I’m not sure if that’s what you’re getting at, or if you also think we should be explicitly modelling the indirect effects of all the beneficiary charities in the CEA. I don’t think the latter is really feasible, for several reasons. For a start, we would need some universal metric for capturing both the direct and indirect consequences. The best one would probably be subjective wellbeing, but figuring out the SWB associated with a wide range of circumstances, across a large number of species, is not within the scope of an evaluation like this. Another issue is that indirect effects would likely overwhelm the direct ones, and it isn’t clear that this is appropriate given their far more speculative nature. There would probably have to be some kind of weighting system that discounts the more uncertain predictions (could be a fully Bayesian approach, or a simpler option like this), but implementing such a system itself would be very hard to do well, and perhaps less useful than highlighting them and scoring them much more subjectively as we’ve done here.

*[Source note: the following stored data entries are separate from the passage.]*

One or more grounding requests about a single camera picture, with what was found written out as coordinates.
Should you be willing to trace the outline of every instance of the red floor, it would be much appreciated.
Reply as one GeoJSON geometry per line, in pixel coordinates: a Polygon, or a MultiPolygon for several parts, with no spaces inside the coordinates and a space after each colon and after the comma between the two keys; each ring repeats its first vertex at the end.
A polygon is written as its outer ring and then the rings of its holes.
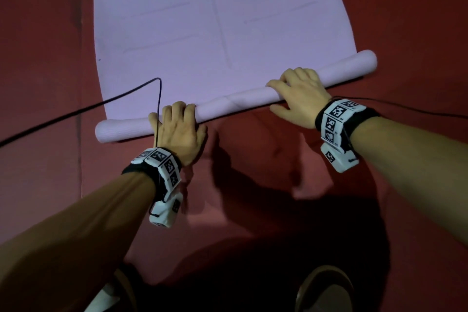
{"type": "MultiPolygon", "coordinates": [[[[467,114],[466,0],[343,1],[358,50],[374,50],[379,69],[333,94],[467,114]]],[[[0,27],[1,138],[101,100],[92,0],[1,0],[0,27]]],[[[466,121],[372,106],[392,119],[468,142],[466,121]]],[[[94,126],[103,118],[104,109],[96,109],[0,150],[0,241],[112,179],[150,145],[149,138],[99,144],[94,126]]],[[[145,221],[128,254],[148,283],[175,282],[207,265],[212,254],[225,254],[248,238],[303,229],[302,216],[295,214],[312,201],[298,199],[346,192],[380,203],[391,262],[382,311],[468,310],[468,251],[409,206],[374,169],[363,163],[336,175],[316,153],[316,134],[267,109],[208,126],[209,142],[188,187],[187,213],[171,230],[145,221]]],[[[366,246],[361,255],[374,254],[372,249],[366,246]]]]}

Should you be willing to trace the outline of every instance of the hand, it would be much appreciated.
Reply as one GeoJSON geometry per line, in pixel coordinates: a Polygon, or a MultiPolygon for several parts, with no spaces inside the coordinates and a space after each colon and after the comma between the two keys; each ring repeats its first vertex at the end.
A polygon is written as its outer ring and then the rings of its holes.
{"type": "Polygon", "coordinates": [[[288,69],[279,80],[270,80],[266,85],[284,97],[290,109],[274,104],[270,106],[272,113],[305,128],[315,128],[317,115],[331,99],[313,69],[288,69]]]}
{"type": "Polygon", "coordinates": [[[156,113],[149,114],[148,119],[155,132],[154,147],[169,149],[183,166],[188,166],[195,160],[206,137],[205,125],[200,125],[198,130],[195,130],[195,104],[185,105],[184,102],[178,101],[172,106],[165,106],[162,109],[162,124],[156,113]]]}

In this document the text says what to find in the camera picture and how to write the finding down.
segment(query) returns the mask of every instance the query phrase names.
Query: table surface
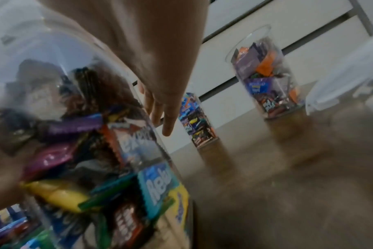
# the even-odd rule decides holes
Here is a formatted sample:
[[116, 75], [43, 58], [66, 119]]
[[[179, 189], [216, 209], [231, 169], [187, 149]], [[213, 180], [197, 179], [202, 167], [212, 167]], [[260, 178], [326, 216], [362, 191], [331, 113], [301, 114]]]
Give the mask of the table surface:
[[273, 121], [258, 111], [172, 154], [197, 248], [373, 248], [373, 115], [353, 101]]

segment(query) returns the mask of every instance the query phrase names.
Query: candy jar
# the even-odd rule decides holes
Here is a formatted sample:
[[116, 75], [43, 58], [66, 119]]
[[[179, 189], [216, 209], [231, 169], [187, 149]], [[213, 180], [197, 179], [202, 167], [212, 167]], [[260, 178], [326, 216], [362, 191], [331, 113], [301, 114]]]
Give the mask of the candy jar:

Yeah, I did wonder if we were talking past each other a bit, and I’d be interested to clear that up – but no worries if you don’t have time.
Hi Oliver.
Thanks for your comments.
I think there are some reasonable points here.
• I certainly agree that the model is overkill for this particular evaluation. As we note at the beginning, this was a ‘proof of concept’ experiment in more detailed evaluation of a kind that is common in other fields, such as health economics, but is not often (if ever) seen in EA. In my view – and I can’t speak for the whole team here – this kind of cost-effectiveness analysis is most suitable for cases where (a) it is not possible to run a cheap pilot study with short feedback loops, (b) there is more actual data to populate the parameters, and (c) there is more at stake, e.g. it is a choice between one-off funding of several hundred thousand dollars or nothing at all.
• I would also be interested to see an explicit case against Donational.
However, I’d like to push back on some of your criticisms as well, many of which are addressed in the text (often the Executive Summary).
• A description of what Donational has done so far, and the plans for CAP, is in the Introducing Donational section. This could also constitute a basic argument for Donational, but maybe you mean something else by that. I don’t know what you want to know about its operations beyond what is in this section and the Team Strength section. If you tell us what exactly you think is missing, maybe we can add it somewhere.
• We don’t give “an explanation of a set of cruxes and observations that would change the evaluators mind” as such, but we say what the CEE is most sensitive to (and that the pilot should focus on those), which sounds like kind of the same thing, e.g. if the number and size of donations were much higher or lower then our conclusions would be different. I’ve added a sentence to the relevant part of the Exec Summary: “The base case donation-cost ratio of around 2:1 is below the 3x return that we consider the approximate minimum for the project to be worthwhile, and far from the 10x or higher reported by comparable organizations. The results are sensitive to the number and size of pledges (recurring donations), and CAP’s ability to retain both ambassadors and pledgers. Because of the high uncertainty, very rough value of information calculations suggest that the benefits of running a pilot study to further understand the impact of CAP would outweigh the costs by a large margin.” EDIT: We also address potential ‘defeators’ in the Team Strength section, and note that we would be reluctant to support a project with a high probability of one or more major indirect harm, or that looked very bad according to one or more plausible worldviews. This strongly implies at least some of the observations that would change our mind.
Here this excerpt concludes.